__TRY IT__
An exact copy of the data is needed, but without any of its images.

__DATASET EXTRACT__
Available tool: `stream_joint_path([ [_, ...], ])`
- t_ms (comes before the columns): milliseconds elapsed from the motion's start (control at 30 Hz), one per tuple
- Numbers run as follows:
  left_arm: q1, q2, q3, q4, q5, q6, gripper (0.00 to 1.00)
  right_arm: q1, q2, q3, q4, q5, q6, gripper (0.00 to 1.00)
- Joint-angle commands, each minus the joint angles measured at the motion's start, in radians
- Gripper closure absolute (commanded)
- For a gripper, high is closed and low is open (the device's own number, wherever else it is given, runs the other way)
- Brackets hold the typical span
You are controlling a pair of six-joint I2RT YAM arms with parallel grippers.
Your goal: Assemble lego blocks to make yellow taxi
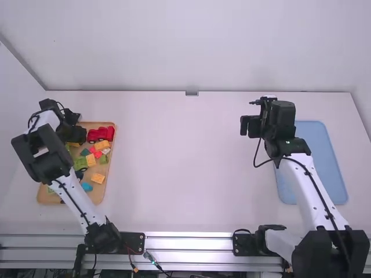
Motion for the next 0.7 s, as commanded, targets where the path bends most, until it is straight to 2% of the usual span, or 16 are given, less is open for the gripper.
stream_joint_path([
  [0,0.011,0.016,-0.034,-0.014,0.023,0.014,0.21,0.006,0.006,0.041,0.002,-0.006,0.003,0.01],
  [133,0.007,0.016,-0.027,-0.032,-0.023,0.014,0.19,0.005,0.006,0.041,0.002,-0.006,0.003,0.01],
  [267,0.013,0.016,-0.019,-0.047,-0.025,0.014,0.24,0.005,0.006,0.041,0.003,-0.006,0.0,0.01],
  [333,0.016,0.016,-0.019,-0.051,-0.026,0.014,0.31,0.004,0.006,0.041,0.003,-0.006,0.0,0.01],
  [533,0.015,0.016,-0.018,-0.049,-0.027,0.013,0.4,0.005,0.006,0.041,0.002,-0.006,0.0,0.01],
  [633,0.014,0.016,0.01,-0.059,-0.031,-0.029,0.52,0.004,0.006,0.041,0.003,-0.006,0.0,0.01],
  [667,0.014,0.016,0.019,-0.061,-0.03,-0.042,0.53,0.005,0.006,0.041,0.002,-0.005,0.0,0.01],
])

__OUTPUT FOR THIS TASK__
Available tool: `stream_joint_path([ [_, ...], ])`
- t_ms (comes before the columns): milliseconds elapsed from the motion's start (control at 30 Hz), one per tuple
- Numbers run as follows:
  left_arm: q1, q2, q3, q4, q5, q6, gripper (0.00 to 1.00)
  right_arm: q1, q2, q3, q4, q5, q6, gripper (0.00 to 1.00)
- Joint-angle commands, each minus the joint angles measured at the motion's start, in radians
- Gripper closure absolute (commanded)
- For a gripper, high is closed and low is open (the device's own number, wherever else it is given, runs the other way)
- Brackets hold the typical span
You are controlling a pair of six-joint I2RT YAM arms with parallel grippers.
Your goal: Assemble lego blocks to make yellow taxi
Motion for the next 0.7 s, as commanded, targets where the path bends most, until it is straight to 2% of the usual span, or 16 are given, less is open for the gripper.
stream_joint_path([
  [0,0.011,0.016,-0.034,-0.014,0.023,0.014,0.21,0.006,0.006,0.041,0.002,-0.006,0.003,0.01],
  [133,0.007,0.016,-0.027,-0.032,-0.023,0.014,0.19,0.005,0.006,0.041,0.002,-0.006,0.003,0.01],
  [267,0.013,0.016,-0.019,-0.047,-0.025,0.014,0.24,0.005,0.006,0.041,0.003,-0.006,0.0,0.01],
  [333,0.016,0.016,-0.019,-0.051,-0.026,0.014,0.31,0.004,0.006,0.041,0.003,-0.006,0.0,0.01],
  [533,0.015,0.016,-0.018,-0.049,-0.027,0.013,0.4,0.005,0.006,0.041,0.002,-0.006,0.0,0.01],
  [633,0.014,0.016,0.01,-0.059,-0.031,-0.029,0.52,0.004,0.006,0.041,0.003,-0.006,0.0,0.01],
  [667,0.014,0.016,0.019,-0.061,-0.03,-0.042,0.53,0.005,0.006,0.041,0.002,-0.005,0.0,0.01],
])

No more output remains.